Aykas, Didem Peren; Rodrigues Borba, Karla; Rodriguez-Saona, Luis E.
Afiliação
  • Aykas DP; Department of Food Science and Technology, The Ohio State University, 100 Parker Food Science and Technology Building, 2015 Fyffe Road, Columbus, OH 43210, USA.
  • Rodrigues Borba K; Department of Food Engineering, Faculty of Engineering, Adnan Menderes University, Aydin 09100, Turkey.

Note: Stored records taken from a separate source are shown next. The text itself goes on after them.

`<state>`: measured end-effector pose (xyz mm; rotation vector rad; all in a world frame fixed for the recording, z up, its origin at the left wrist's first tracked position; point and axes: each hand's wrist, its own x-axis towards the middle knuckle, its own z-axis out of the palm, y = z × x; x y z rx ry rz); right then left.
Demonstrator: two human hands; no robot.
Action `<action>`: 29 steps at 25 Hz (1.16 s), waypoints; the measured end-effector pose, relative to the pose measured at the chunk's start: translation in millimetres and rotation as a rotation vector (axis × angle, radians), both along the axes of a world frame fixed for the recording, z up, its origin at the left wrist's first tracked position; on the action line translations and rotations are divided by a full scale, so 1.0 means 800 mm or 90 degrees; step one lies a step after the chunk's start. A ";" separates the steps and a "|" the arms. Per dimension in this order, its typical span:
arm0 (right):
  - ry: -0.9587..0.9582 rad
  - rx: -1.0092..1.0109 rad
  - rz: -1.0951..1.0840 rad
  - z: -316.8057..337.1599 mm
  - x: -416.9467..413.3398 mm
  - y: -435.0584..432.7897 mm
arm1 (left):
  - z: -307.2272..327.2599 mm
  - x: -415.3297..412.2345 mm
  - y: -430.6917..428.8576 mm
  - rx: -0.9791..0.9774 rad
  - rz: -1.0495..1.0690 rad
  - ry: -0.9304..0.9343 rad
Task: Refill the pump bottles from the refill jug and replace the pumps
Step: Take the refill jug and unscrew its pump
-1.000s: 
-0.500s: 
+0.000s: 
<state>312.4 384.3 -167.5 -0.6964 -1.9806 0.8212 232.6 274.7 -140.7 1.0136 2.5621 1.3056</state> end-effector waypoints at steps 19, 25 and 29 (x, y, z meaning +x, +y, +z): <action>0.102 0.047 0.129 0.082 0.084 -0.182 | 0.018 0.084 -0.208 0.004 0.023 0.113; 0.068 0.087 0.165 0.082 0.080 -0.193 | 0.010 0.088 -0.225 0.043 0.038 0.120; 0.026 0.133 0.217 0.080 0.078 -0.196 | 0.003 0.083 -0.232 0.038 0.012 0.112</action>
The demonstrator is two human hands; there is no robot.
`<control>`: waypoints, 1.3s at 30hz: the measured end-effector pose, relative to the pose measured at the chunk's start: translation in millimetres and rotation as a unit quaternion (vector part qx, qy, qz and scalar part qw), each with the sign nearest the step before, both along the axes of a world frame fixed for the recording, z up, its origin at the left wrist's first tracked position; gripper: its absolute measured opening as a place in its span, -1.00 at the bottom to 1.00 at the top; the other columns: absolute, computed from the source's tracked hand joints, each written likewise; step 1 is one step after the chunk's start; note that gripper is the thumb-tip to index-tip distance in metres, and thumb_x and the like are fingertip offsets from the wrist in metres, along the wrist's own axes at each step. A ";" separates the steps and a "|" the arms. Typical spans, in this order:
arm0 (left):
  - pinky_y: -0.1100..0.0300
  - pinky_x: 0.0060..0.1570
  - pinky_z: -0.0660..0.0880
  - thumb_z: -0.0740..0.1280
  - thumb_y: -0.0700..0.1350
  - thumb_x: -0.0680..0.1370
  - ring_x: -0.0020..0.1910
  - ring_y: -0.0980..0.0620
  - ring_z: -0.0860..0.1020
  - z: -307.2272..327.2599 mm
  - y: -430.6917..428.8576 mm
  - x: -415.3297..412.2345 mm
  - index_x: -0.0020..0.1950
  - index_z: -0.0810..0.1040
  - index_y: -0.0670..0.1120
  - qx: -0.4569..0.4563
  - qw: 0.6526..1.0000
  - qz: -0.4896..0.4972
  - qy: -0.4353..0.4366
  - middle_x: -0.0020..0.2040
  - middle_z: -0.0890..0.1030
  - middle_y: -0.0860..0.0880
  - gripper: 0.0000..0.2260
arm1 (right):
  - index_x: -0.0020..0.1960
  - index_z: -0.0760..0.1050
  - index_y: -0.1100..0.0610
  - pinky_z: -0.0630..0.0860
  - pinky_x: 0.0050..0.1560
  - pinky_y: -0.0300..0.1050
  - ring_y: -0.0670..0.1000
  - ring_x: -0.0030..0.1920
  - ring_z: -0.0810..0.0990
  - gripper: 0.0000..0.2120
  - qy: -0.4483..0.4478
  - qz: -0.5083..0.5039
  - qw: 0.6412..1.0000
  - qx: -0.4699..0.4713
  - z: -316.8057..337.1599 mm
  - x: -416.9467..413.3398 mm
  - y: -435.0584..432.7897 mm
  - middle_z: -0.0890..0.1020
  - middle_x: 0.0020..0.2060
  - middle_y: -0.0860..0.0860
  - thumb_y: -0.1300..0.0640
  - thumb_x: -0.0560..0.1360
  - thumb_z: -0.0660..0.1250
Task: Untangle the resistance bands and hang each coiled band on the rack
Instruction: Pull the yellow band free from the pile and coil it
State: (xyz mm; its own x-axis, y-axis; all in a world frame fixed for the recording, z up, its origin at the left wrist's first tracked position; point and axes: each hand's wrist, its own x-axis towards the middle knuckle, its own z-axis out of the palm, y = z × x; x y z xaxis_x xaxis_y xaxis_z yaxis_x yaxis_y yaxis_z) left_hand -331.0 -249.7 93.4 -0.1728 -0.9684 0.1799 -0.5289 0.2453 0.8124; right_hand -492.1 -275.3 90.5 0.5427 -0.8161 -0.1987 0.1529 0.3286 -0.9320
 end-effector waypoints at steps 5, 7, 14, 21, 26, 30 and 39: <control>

  • Rodriguez-Saona LE; Department of Food and Nutrition, São Paulo State University, Araraquara 01049-10, Brazil.
Foods ; 9(9)2020 Sep 15.
Article em En | MEDLINE | ID: mdl-32942600
ABSTRACT
This research aims to provide simultaneous predictions of tomato paste's multiple quality traits without any sample preparation by using a field-deployable portable infrared spectrometer. A total of 1843 tomato paste samples were supplied by four different leading tomato processors in California, USA, over the tomato seasons of 2015, 2016, 2017, and 2019. The reference levels of quality traits including, natural tomato soluble solids (NTSS), pH, Bostwick consistency, titratable acidity (TA), serum viscosity, lycopene, glucose, fructose, ascorbic acid, and citric acid were determined by official methods. A portable FT-IR spectrometer with a triple-reflection diamond ATR sampling system was used to directly collect mid-infrared spectra. The calibration and external validation models were developed by using partial least square regression (PLSR). The evaluation of models was conducted on a randomly selected external validation set. A high correlation (RCV = 0.85-0.99) between the reference values and FT-IR predicted values was observed from PLSR models. The standard errors of prediction were low (SEP = 0.04-35.11), and good predictive performances (RPD = 1.8-7.3) were achieved. Proposed FT-IR technology can be ideal for routine in-plant assessment of the tomato paste quality that would provide the tomato processors with accurate results in shorter time and lower cost.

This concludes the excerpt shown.